Top of Study material

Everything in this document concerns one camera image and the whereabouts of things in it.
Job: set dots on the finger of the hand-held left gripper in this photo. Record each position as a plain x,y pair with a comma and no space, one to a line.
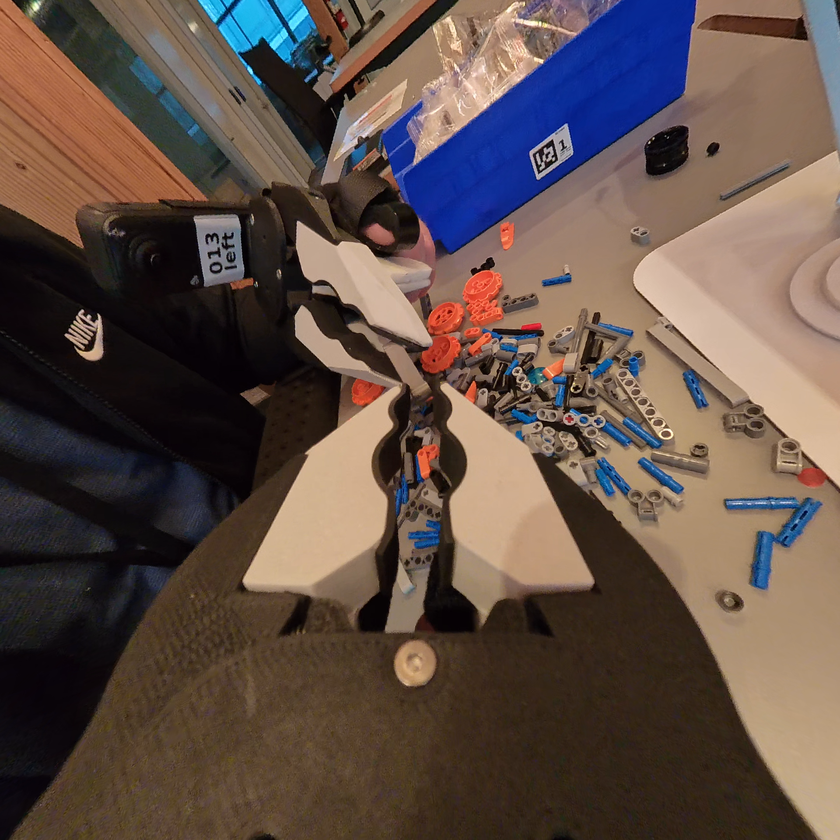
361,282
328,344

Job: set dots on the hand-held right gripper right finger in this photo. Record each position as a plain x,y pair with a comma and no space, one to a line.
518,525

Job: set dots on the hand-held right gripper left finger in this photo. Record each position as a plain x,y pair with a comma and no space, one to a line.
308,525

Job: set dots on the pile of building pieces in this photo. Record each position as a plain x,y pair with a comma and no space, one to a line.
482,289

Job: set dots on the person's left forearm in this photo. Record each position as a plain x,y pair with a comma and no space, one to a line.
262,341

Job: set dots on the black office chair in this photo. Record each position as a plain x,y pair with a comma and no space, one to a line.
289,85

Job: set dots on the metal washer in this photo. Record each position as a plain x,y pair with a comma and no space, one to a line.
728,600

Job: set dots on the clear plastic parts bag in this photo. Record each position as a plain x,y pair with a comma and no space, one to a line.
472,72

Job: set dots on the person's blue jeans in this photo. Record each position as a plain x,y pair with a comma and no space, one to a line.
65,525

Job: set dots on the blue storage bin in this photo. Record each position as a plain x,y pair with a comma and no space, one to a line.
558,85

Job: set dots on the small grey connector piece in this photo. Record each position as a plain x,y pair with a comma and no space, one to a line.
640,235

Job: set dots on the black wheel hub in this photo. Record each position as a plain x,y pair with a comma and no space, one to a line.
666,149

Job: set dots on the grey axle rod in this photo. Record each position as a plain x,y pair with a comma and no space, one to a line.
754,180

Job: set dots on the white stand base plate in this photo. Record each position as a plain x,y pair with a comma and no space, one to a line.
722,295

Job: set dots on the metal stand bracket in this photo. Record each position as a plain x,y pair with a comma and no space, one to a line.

Bottom of Study material

Your reply should restate every entry exactly, with the pictures left out.

Everything in this document concerns one camera image and the whereabouts of things in it.
Job: set dots on the finger of the hand-held left gripper in this photo. Record each position as a plain x,y pair with a comma and no space, one to a line.
361,282
328,344

Job: set dots on the hand-held right gripper right finger in this photo. Record each position as a plain x,y pair with a comma and no space, one to a line.
518,525

Job: set dots on the hand-held right gripper left finger in this photo. Record each position as a plain x,y pair with a comma and no space, one to a line.
308,525

Job: set dots on the pile of building pieces in this photo. Record each position as a plain x,y pair with a comma and no space, one to a line.
482,289

Job: set dots on the person's left forearm in this photo. Record each position as a plain x,y pair with a comma and no space, one to a line.
262,341

Job: set dots on the black office chair in this photo. Record each position as a plain x,y pair with a comma and no space, one to a line.
289,85

Job: set dots on the metal washer in this photo. Record each position as a plain x,y pair with a comma and no space, one to a line.
728,600

Job: set dots on the clear plastic parts bag in this photo. Record each position as a plain x,y pair with a comma and no space, one to a line.
472,72

Job: set dots on the person's blue jeans in this photo. Record each position as a plain x,y pair with a comma and no space, one to a line.
65,525

Job: set dots on the blue storage bin in this photo. Record each position as a plain x,y pair with a comma and no space, one to a line.
558,85

Job: set dots on the small grey connector piece in this photo. Record each position as a plain x,y pair with a comma and no space, one to a line.
640,235

Job: set dots on the black wheel hub in this photo. Record each position as a plain x,y pair with a comma and no space, one to a line.
666,149

Job: set dots on the grey axle rod in this photo. Record each position as a plain x,y pair with a comma and no space, one to a line.
754,180

Job: set dots on the white stand base plate in this photo. Record each position as a plain x,y pair with a comma and no space, one to a line.
722,295

Job: set dots on the metal stand bracket in this photo. Record each position as a plain x,y pair with a comma and no space, one to a line.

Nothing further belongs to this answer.